The documentation on this site assumes that you are familiar with the original Linksys source code (at least you should have successfully built the original Linksys firmware) before proceeding with my firmware modifications.

The OpenVPN certificate and keys used by my firmware are stored in NVRAM and can therefore be changed by setting the appropriate NVRAM values (see the configuration section of the documentation).

Squid might not fit into the firmware or might use too much RAM (I am not sure, but Squid definitely wasn't built for embedded devices in mind, but rather for big servers with lots of RAM and disk space).

How to change certificates?

I'm very excited about your distro for this product, and thank you for all of your support here.

I see the nvram command, which can set/show paths, and see that I can change a referenced file, and think I have it figured out. . .

I reread the instructions, and based on the paths, I went back and determined that /tmp is actually in NVRAM and you can write to these files. . .

Suggestion:  Stating clearly that the user should create these files in /tmp/ with syntax on how to set the parameters in NVRAM using the /usr/sbin/nvram command, on the page (http://cmeerw.org/dev/book/view/119) where you reference those NVRAM keys would be very helpful to new users. . .

Suggestion:  If you set up the boot scripts to look at a NVRAM key for the path to the openvpn.conf file, then check for the existance of  that file, and if it does not exist, copy the default from firmware (i.e. /etc/openvpn.conf) to it (say /tmp/openvpn.conf).  This way, you could reconfigure this file to allow static tunnels, reconfigure it to push DNS/DHCP info to the remote client, etc. 

This would allow one to do site-to-site VPNs, or remote directly into the site using the Windows/Linux OpenVPN client.

Once I've got the development environment set up, I wouldn't think it would take me more than an hour to set this up, and create site-to-site tunnels with your distro.  If you agree, you might even want to add it to your standard firmware.
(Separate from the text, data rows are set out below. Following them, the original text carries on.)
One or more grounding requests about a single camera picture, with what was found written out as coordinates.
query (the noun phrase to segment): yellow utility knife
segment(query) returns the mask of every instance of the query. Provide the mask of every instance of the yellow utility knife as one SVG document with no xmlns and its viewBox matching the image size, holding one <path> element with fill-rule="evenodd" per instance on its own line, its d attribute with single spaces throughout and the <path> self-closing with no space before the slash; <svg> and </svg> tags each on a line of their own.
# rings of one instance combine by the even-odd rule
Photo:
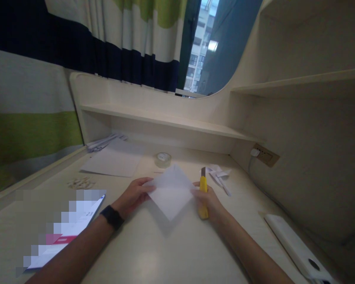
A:
<svg viewBox="0 0 355 284">
<path fill-rule="evenodd" d="M 201 169 L 201 178 L 200 178 L 200 190 L 202 192 L 208 192 L 208 186 L 206 184 L 206 177 L 205 177 L 205 167 Z M 209 214 L 208 214 L 208 208 L 204 204 L 200 204 L 198 207 L 198 214 L 201 219 L 208 219 Z"/>
</svg>

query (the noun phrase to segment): electrical outlet
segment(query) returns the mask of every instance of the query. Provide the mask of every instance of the electrical outlet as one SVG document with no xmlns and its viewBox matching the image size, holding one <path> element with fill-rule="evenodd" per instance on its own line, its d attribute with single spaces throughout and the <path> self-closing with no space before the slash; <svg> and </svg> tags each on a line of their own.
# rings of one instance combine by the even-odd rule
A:
<svg viewBox="0 0 355 284">
<path fill-rule="evenodd" d="M 267 166 L 270 168 L 273 167 L 273 165 L 277 162 L 277 160 L 280 158 L 279 155 L 276 155 L 275 153 L 269 151 L 268 149 L 260 146 L 259 144 L 254 145 L 254 149 L 257 149 L 260 151 L 259 155 L 256 157 L 259 161 L 265 163 Z"/>
</svg>

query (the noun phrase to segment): hand
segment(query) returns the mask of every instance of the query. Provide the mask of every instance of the hand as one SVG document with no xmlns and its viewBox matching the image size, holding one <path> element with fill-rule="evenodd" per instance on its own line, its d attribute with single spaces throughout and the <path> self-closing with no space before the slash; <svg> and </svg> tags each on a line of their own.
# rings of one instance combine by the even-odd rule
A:
<svg viewBox="0 0 355 284">
<path fill-rule="evenodd" d="M 199 187 L 200 182 L 194 182 L 193 185 Z M 220 222 L 221 217 L 226 212 L 226 209 L 218 200 L 213 188 L 211 188 L 210 186 L 207 187 L 207 193 L 197 189 L 192 189 L 191 193 L 196 198 L 198 205 L 204 204 L 208 208 L 209 221 L 214 224 L 218 224 Z"/>
<path fill-rule="evenodd" d="M 133 180 L 124 193 L 112 203 L 122 219 L 126 219 L 139 205 L 150 199 L 148 192 L 155 190 L 155 186 L 143 187 L 142 185 L 153 178 L 141 177 Z"/>
</svg>

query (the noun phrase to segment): white remote
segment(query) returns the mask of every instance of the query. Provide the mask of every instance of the white remote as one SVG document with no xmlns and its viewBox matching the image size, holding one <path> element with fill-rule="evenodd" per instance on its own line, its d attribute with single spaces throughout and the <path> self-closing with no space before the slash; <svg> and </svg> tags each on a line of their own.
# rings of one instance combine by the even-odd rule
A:
<svg viewBox="0 0 355 284">
<path fill-rule="evenodd" d="M 264 219 L 271 227 L 303 276 L 317 283 L 331 284 L 333 278 L 293 231 L 284 218 L 267 214 Z"/>
</svg>

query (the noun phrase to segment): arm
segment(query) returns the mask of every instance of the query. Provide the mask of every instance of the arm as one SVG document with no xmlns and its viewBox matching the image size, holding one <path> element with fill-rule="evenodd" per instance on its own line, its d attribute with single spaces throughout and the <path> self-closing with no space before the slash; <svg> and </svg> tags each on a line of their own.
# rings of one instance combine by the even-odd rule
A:
<svg viewBox="0 0 355 284">
<path fill-rule="evenodd" d="M 200 182 L 195 182 L 193 185 L 200 186 Z M 192 190 L 192 194 L 198 202 L 206 204 L 209 212 L 209 220 L 234 250 L 253 283 L 293 284 L 288 275 L 222 206 L 210 186 L 208 186 L 207 193 Z"/>
<path fill-rule="evenodd" d="M 140 204 L 150 199 L 155 187 L 142 185 L 152 178 L 132 181 L 125 192 L 111 204 L 122 219 L 126 219 Z M 59 252 L 26 283 L 79 283 L 108 242 L 114 228 L 99 215 L 76 239 Z"/>
</svg>
By the way, I'd like to make a small contrubution to you for your work here--do you accept pay-pal?

Build-Install

I have built an image using the patches and configs from this site and downloaded it to the box (it comes up!)

Some issues:

1. Had to add symlinks to get busybox1.0 to compile

mipsel-linux-uclibc-ar

mipsel-linux-uclibc-gcc

mipsel-linux-uclibc-strip

Busybox added the "linux-uclibc" it seems everywhere else in the scripts, they are either linux or uclibc - not both...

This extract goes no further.